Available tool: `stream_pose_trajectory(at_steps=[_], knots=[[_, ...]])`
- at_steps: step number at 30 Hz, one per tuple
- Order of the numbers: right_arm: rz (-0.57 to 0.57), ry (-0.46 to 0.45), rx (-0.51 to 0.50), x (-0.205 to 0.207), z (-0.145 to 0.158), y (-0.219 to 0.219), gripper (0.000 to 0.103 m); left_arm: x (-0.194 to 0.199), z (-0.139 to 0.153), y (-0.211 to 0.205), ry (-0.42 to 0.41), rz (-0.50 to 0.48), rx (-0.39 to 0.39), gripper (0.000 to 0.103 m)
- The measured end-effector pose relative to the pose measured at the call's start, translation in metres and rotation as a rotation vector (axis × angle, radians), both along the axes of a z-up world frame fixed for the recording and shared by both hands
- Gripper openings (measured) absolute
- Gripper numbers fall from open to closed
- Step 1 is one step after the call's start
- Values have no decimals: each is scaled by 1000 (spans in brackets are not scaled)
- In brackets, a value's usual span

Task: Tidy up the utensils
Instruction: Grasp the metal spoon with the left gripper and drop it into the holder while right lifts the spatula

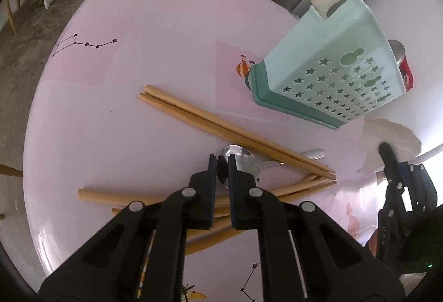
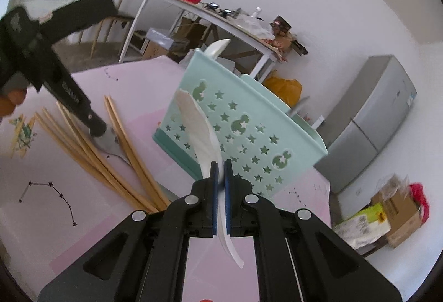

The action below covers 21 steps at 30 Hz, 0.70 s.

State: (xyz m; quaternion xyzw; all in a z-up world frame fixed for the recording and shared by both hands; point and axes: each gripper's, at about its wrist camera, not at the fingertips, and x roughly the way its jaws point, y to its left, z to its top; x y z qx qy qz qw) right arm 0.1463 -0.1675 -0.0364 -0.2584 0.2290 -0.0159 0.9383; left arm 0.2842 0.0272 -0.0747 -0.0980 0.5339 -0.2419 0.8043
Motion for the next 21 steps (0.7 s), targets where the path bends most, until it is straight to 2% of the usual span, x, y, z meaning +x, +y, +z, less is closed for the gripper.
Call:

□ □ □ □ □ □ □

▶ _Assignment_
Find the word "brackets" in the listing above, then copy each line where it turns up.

▶ _Written response_
- Values have no decimals: each is scaled by 1000 (spans in brackets are not scaled)
- In brackets, a value's usual span

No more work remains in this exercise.